On the way to the pick-your-own farm, we saw two police cars.
I’d picked Simon up from daycare to go pumpkin and apple picking.
“Who made the light flash?”
Toddlers would make great reporters. Every question is a why, what, who, where, when.
“Maybe the policeman.” I said.
Entering the farm, he noticed the backhoe loader and red tractor. The kid knows his vehicles.
As we walked, we talked. When he’s not running, he walks slower, giving us time to notice things. We looked at the field of pumpkins. We planned to find one for everyone in the family.
It was Goldilocks & the Three Bears in the pumpkin patch. These weren’t attached to the vines so he carried them and put them in the wheelbarrow. We found a medium-sized one for his mother and then a giant one for his father, who he calls “abba,” Hebrew for father. I had to snap the thick vines to loosen them. We carried these heavy ones together.
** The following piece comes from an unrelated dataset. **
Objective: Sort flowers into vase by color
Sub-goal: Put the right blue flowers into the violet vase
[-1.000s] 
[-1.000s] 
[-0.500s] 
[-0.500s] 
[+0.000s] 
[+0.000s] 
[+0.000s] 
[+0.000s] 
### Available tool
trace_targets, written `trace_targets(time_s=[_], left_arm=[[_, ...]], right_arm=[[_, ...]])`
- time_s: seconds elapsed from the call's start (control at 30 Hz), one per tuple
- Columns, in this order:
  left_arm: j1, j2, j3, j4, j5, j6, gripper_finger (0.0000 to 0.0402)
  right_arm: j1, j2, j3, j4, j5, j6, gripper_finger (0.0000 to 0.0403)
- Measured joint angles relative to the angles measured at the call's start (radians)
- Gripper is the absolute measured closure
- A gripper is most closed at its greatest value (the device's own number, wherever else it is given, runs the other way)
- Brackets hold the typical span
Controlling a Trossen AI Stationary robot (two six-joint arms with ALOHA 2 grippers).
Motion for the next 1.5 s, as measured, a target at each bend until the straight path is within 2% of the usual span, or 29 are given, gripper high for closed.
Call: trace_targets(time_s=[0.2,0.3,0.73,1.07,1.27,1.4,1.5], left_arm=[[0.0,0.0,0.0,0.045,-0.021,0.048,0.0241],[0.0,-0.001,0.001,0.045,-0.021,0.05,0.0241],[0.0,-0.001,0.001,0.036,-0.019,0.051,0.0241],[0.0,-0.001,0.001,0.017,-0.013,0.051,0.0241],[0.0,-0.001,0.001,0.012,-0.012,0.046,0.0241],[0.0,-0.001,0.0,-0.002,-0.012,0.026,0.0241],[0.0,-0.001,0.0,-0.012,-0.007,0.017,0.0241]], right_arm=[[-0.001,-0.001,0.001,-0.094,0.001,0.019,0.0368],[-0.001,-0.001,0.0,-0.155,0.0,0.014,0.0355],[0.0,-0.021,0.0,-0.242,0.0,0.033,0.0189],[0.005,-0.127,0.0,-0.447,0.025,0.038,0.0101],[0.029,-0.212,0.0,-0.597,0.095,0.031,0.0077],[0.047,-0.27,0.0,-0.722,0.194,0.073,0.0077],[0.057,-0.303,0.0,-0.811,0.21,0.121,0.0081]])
We pushed the full wheelbarrow back to the farm stand. An airplane flew overhead. He stopped to look at it.
“Where’s the airplane going?” I asked.
“To Detroit.” He said. “To Savta and Sabba’s house.”
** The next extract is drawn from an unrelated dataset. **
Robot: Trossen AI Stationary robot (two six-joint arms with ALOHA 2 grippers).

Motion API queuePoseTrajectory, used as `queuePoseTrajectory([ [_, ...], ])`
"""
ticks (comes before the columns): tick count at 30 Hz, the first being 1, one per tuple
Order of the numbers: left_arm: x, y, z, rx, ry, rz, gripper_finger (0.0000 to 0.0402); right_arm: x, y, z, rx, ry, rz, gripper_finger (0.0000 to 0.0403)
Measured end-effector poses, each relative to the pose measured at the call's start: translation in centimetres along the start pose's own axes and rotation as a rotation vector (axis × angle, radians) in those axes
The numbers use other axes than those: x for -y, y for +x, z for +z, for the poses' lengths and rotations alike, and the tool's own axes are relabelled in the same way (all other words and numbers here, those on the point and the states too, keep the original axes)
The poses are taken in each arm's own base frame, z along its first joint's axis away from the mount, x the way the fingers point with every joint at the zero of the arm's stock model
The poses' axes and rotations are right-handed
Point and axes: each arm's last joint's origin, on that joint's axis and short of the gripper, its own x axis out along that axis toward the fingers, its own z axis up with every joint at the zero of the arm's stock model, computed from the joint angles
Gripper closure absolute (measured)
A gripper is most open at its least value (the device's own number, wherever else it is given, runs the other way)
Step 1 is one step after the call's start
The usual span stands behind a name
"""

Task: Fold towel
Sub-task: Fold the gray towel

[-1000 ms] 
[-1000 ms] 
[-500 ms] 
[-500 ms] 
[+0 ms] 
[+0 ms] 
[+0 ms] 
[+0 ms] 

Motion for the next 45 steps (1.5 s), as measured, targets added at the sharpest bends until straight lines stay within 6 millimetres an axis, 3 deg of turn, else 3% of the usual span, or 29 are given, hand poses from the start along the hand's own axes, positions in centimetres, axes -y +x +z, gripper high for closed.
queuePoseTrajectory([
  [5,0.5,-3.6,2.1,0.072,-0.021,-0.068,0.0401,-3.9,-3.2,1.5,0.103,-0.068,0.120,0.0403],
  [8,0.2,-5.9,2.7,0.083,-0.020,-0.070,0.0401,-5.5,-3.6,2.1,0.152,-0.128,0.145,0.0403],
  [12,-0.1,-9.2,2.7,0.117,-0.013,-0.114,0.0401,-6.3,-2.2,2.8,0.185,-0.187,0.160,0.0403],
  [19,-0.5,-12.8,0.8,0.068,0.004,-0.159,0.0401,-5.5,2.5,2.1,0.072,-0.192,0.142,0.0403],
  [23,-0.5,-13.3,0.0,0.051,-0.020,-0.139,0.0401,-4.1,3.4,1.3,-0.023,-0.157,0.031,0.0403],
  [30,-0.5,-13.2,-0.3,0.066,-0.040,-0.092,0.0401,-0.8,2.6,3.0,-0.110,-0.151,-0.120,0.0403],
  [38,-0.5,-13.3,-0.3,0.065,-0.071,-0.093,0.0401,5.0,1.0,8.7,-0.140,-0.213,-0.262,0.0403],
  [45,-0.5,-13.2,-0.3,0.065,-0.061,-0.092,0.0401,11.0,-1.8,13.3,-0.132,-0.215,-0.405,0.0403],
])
His other grandparents. We talked about how he’s going there in a few weeks to celebrate Succoth.
We walked to the apple orchard. He saw another tractor, a green one.
We looked at the rotten, mushy apples on the ground. We smelled them. We talked about how we’d dipped apples in honey on Rosh Hashanna. We started picking apples, I said we didn’t want too many and to find ones that were red and didn’t have any bugs or boo-boos. He checked each one.
We selected three mums. A red one for his mother and a purple and yellow one for me.
The produce paid for, we loaded everything into the car. A ladybug at the bottom of the wheelbarrow quickly flew away.